UBC Faculty Research and Publications

Chemical Oxidation of High-Density Polyethylene : Surface Energy, Functionality and Adhesion to Liquid Epoxy Azimi, Mohammadyousef; Asselin, Edouard


The application of polyolefins has increased significantly over the past few decades. However, their chemical inertness and low surface energy limits their application in many industries where high adhesion to polar materials is required, such as for composites and protective coatings. Herein, six different acids are used to create polar functional groups on High-Density Polyethylene’s (HDPE) surface and to increase its adhesion to liquid epoxy (LE).

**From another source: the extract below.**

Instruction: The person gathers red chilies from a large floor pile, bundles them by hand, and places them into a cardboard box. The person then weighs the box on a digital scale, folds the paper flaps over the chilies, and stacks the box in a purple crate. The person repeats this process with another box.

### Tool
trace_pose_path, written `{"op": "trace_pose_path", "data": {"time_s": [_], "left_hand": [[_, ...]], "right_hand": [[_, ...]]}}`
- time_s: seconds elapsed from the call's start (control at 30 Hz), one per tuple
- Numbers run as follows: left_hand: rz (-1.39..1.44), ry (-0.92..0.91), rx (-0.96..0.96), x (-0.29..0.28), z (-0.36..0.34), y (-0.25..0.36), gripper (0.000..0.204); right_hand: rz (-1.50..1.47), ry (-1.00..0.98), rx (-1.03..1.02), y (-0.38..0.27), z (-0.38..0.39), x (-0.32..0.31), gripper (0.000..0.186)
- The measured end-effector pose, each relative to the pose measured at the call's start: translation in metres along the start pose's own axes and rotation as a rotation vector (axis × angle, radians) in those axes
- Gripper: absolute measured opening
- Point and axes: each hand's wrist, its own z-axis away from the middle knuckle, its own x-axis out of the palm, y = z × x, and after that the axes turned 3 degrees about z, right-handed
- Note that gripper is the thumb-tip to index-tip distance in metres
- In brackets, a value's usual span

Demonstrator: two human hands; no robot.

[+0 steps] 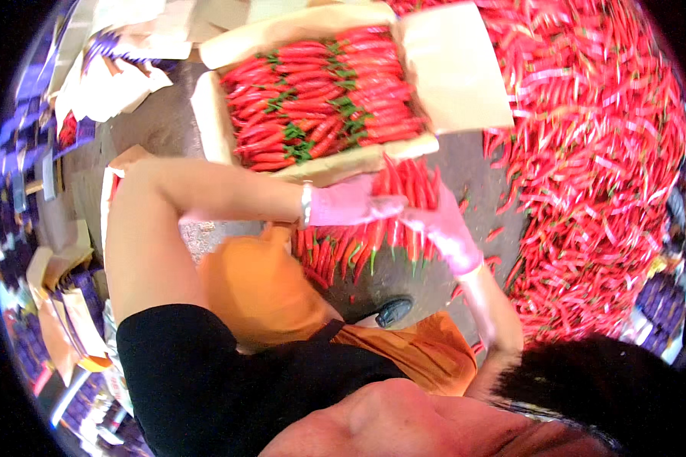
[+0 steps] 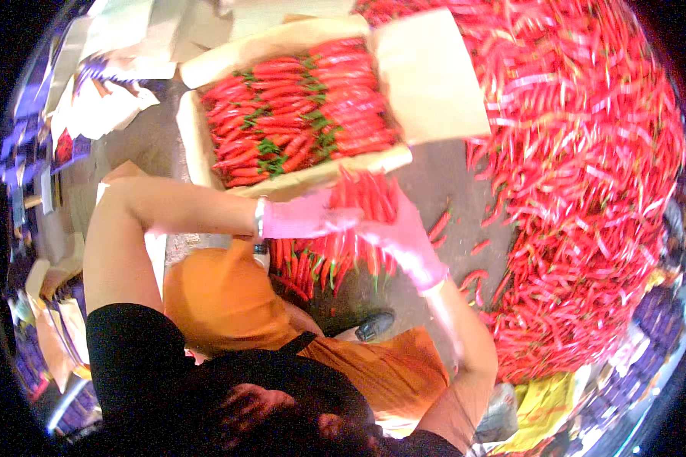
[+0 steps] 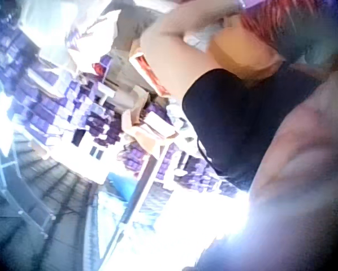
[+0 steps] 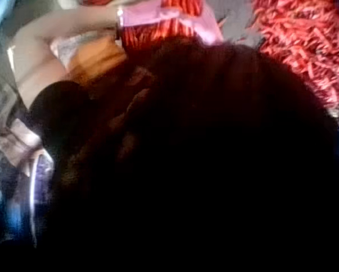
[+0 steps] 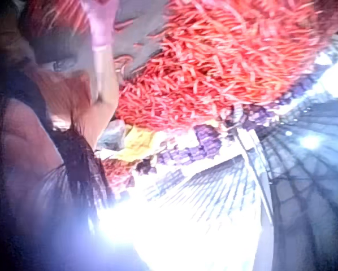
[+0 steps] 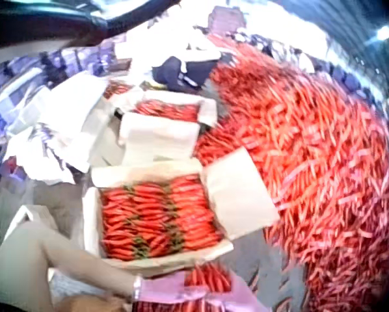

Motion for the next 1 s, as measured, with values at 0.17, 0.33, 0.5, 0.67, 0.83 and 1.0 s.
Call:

Contact angle measurements, Fourier Transform Infrared spectroscopy (ATR-FTIR), X-ray photoelectron spectroscopy (XPS) and pull-off strength measurements are used to analyze the surface energy and functionality of HDPE and to measure its adhesion to LE. The results show that each acid increases both the polar and disperse surface energies of HDPE to a different extent, but that this is not necessarily a function of acid strength. Chlorosulfonic acid and chromic acid increase the oxygen to carbon ratio by a factor of 8 and increase HDPE’s adhesion to LE by more than 400%. Furthermore, a comparison between predicted work of adhesion values from the OWRK model and experimental results shows that the latter are significantly higher than what is predicted, especially with increasing surface polarity.